WORK ORDER:
Please restate, word for word, the lines below that begin at the one with "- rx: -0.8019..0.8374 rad" and end at the one with "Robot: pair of". Leave out all other lines.

── DATASET EXTRACT

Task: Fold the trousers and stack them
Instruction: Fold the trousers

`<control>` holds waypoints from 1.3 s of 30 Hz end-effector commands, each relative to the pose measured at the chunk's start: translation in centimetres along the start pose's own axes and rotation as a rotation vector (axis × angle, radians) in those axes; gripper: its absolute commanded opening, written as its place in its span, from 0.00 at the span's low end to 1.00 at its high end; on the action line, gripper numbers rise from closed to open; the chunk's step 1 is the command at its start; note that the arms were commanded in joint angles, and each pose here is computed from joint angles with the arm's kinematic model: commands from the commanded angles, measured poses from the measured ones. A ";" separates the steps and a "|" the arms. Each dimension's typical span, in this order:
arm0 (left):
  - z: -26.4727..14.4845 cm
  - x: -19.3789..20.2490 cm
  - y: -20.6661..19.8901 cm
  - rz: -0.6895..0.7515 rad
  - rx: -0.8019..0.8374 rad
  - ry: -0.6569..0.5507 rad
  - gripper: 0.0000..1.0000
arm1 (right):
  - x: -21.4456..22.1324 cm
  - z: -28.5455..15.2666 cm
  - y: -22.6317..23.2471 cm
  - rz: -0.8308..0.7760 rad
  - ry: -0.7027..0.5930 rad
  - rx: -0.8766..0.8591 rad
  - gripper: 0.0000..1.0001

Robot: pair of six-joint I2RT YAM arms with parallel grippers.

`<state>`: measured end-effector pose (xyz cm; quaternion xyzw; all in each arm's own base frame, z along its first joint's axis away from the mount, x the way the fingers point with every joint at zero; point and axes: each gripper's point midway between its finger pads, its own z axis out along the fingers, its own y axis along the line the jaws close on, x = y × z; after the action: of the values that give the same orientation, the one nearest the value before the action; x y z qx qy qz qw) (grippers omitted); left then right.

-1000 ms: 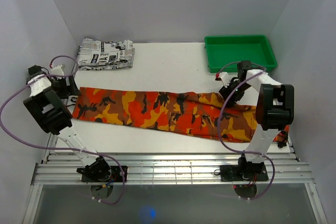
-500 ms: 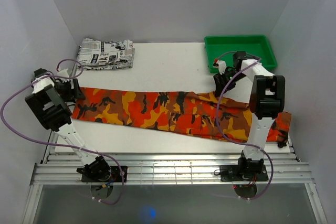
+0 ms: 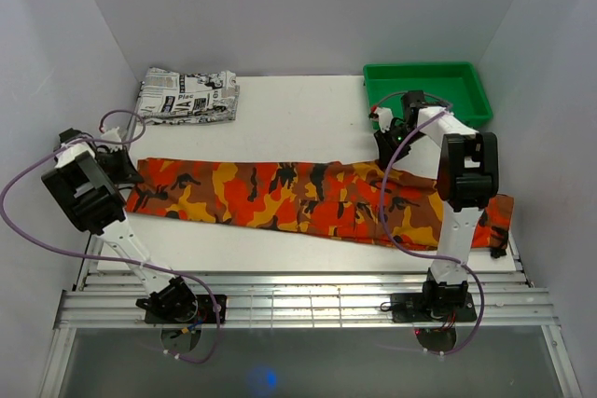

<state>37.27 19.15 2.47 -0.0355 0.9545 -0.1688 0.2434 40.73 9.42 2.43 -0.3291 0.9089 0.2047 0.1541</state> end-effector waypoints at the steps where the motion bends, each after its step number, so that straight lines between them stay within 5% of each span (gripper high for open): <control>1: -1.6 -1.0 2.0 0.045 -0.039 -0.041 0.09 | -2.6 -2.2 -0.7 -0.084 -0.058 0.109 0.47; 4: -2.4 -1.8 -0.1 0.045 0.050 -0.075 0.48 | -3.2 -4.8 1.2 -0.086 -0.080 0.087 0.78; 6: -2.7 -2.0 -0.9 0.044 0.073 -0.088 0.69 | -3.1 -6.7 1.6 -0.090 -0.093 0.097 0.79; 11: -2.5 -0.5 -1.0 0.019 0.045 -0.077 0.72 | 1.5 -12.0 2.5 -0.050 -0.036 0.125 0.80; 21: 0.4 0.6 -2.8 -0.024 0.093 -0.059 0.36 | 17.1 -19.7 -3.6 0.341 0.085 0.243 0.86; 22: 0.4 0.6 -2.9 -0.026 0.099 -0.061 0.28 | 18.1 -19.8 -4.0 0.350 0.097 0.247 0.86; 23: 0.4 0.4 -3.1 -0.036 0.107 -0.067 0.06 | 19.5 -20.3 -4.7 0.386 0.095 0.269 0.86; 24: 0.2 0.1 -3.2 -0.035 0.106 -0.072 0.00 | 20.5 -20.5 -5.1 0.402 0.108 0.283 0.86; 29: -3.2 -2.5 -2.6 -0.032 0.053 -0.147 0.00 | 24.0 -20.5 -6.1 0.469 0.122 0.304 0.86; 39: -9.9 -4.9 0.1 0.005 -0.046 -0.210 0.00 | 23.8 -20.0 -6.3 0.469 0.091 0.274 0.87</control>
<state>37.08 20.04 6.68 -0.0745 0.9365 -0.1971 0.2802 24.14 -17.32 8.21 -0.0905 0.9879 0.0828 0.0951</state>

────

REPLY TO THE TASK:
  - rx: -0.8019..0.8374 rad
  - ry: -0.6569..0.5507 rad
  - gripper: 0.0000..1.0000
arm1 (right):
  - x: -21.4456..22.1324 cm
  - z: -28.5455..15.2666 cm
  - y: -22.6317..23.2471 cm
  - rz: -0.8308..0.7760 rad
  - ry: -0.7027..0.5930 rad
  - rx: -0.8766..0.8591 rad
  - gripper: 0.0000..1.0001

Robot: pair of six-joint I2RT YAM arms with parallel grippers.

Work on this exercise is complete.